Świątek nie wierzyła własnym oczom w finale Wimbledonu. "Wolę nie wiedzieć takich rzeczy"

7 godzin temu
Iga Świątek mogła liczyć na szczególne wsparcie w trakcie finału Wimbledonu. Nie chodzi tylko o Księżną Kate, rodzinę tenisistki, ale i o aktorkę Courtney Cox, którą Polka uwielbia. 24-latka była wręcz zszokowana obecnością Amerykanki na trybunach, co ujawniła na antenie Polsatu Sport. Gwiazda kina nie uprzedziła jej, iż przyjedzie do Londynu, za co Świątek była jej bardzo wdzięczna. Wyjaśniła dlaczego.
Iga Świątek i jej kibice z niecierpliwością czekali na przełamanie tenisistki. Liczono, iż wygra na "mączce". Ale tak się nie stało. Do przełomu doszło na trawie, która w przeszłości sprawiała jej największe problemy. Dotarła do finału w Bad Homburg, ale trofeum zdobyć się nie udało. Na Wimbledonie celowała w zwycięstwo. I je odniosła. W finale dosłownie zmiażdżyła Amandę Anisimovą 6:0, 6:0. Z trybun wspierała ją rodzina, kibice, a także jedna z ulubionych aktorek. Mowa o Courtney Cox, serialowej Monice Geller z "Przyjaciół".


REKLAMA


Zobacz wideo Iga Świątek zamieszkała w dzielnicy prestiżu i luksusu!


Iga Świątek opowiedziała o niespodziance Cox. "Nie wiedziałam, iż będzie obecna"
Tuż po zwycięstwie Świątek podbiegła do własnego zespołu i go wyściskała. Następnie skierowała się w stronę ojca i siostry Agaty i zrobiła to samo. W tej sekcji siedziała też wspomniana Cox. Polka przytuliła również i ją. Było widać też spore zdziwienie na twarzy 24-latki, kiedy zobaczyła amerykańską gwiazdę kina. Nieco więcej opowiedziała o tym w jednym z wywiadów na antenie Polsatu Sport. - adekwatnie nie wiedziałam, iż będzie obecna. I dobrze, iż nie napisała do mnie wcześniej, bo wolę nie wiedzieć takich rzeczy - wypaliła na wstępie Świątek i gwałtownie wytłumaczyła, z czego to wynika.


- Naprawdę... potrafię się denerwować, kiedy widzę, iż znane osoby mnie oglądają - wyjaśniała. A następnie ujawniła więcej faktów na temat relacji z aktorką. Zdradziła, iż się przyjaźnią. - Znamy się z Courtney. Byłyśmy razem na kolacji w Paryżu. Jest niesamowitą osobą. Kocham "Przyjaciół" oczywiście. Poza tym - mój sponsor, ON, zrobił mi niespodziankę. Zorganizowaliśmy razem wydarzenie z Courtney. To była przyjemność. Jestem bardzo szczęśliwa, iż przyszła. To naprawdę niesamowite - podkreślała Świątek.
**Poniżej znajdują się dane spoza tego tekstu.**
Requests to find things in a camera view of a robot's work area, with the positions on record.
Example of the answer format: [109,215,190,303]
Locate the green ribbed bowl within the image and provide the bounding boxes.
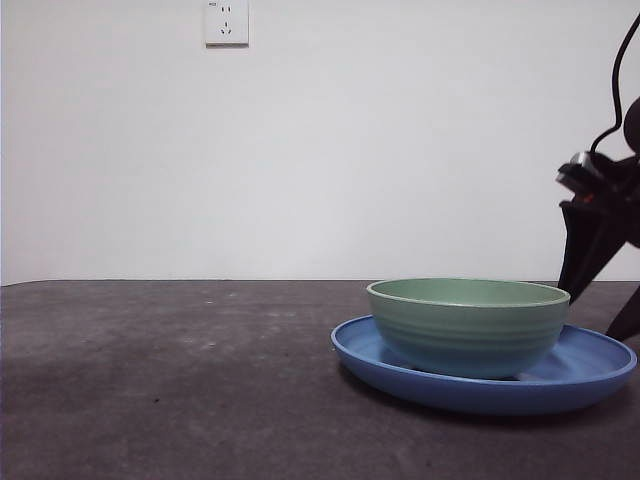
[365,277,572,380]

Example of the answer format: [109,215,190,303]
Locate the blue round plate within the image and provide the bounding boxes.
[329,313,639,417]

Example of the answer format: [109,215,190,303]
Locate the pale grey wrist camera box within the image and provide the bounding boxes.
[556,151,601,194]

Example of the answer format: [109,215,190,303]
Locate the black camera cable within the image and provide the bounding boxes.
[587,9,640,156]

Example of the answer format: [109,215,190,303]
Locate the white wall socket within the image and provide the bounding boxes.
[204,0,250,50]

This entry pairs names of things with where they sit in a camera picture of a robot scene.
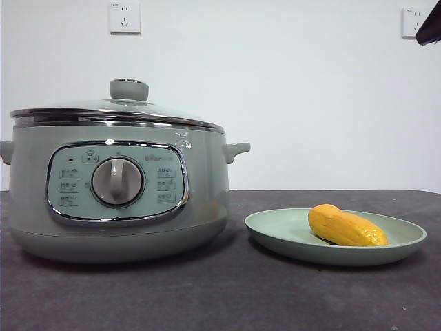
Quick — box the yellow corn cob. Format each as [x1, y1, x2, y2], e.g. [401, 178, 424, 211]
[307, 203, 390, 248]

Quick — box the glass lid with green knob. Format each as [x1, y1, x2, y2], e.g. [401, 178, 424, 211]
[9, 78, 226, 134]

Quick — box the pale green round plate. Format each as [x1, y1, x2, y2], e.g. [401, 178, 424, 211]
[244, 207, 429, 267]

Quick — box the pale green electric steamer pot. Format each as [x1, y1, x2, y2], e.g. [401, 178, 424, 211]
[0, 120, 252, 265]

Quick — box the white wall socket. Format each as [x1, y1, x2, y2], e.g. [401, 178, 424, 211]
[400, 8, 431, 39]
[109, 1, 142, 36]

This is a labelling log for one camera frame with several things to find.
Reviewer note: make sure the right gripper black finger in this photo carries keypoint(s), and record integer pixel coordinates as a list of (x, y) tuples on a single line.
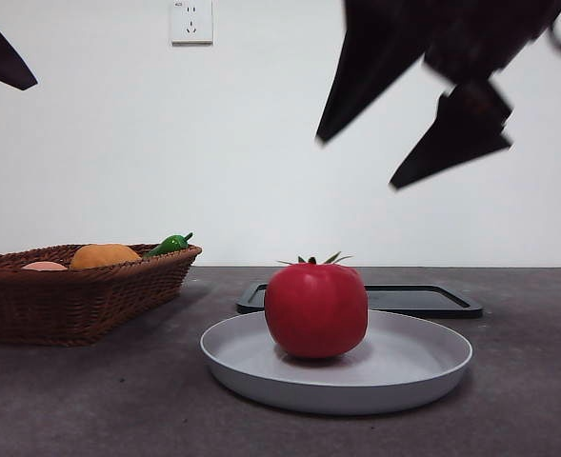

Zobacz też: Cały świat zobaczy, jak tańczy Świątek. Oto jej partner.


Świątek i Cox zmierzyły się na korcie
I faktycznie, panie miały okazję spotkać się w przeszłości. Ba, miały też szansę podobijać razem piłkę na korcie. Doszło do tego przed ubiegłorocznym Roland Garros. Panie również kilkukrotnie wymieniały się uprzejmościami w mediach społecznościowych. Po raz ostatni Amerykanka napisała do Polki przy okazji porażki w finale w Bad Homburg pod koniec czerwca 2025. "Jesteś niesamowita Iga!" - pisała Cox pod postem na profilu Świątek, podsumowującym jej przygodę z niemiecką imprezą.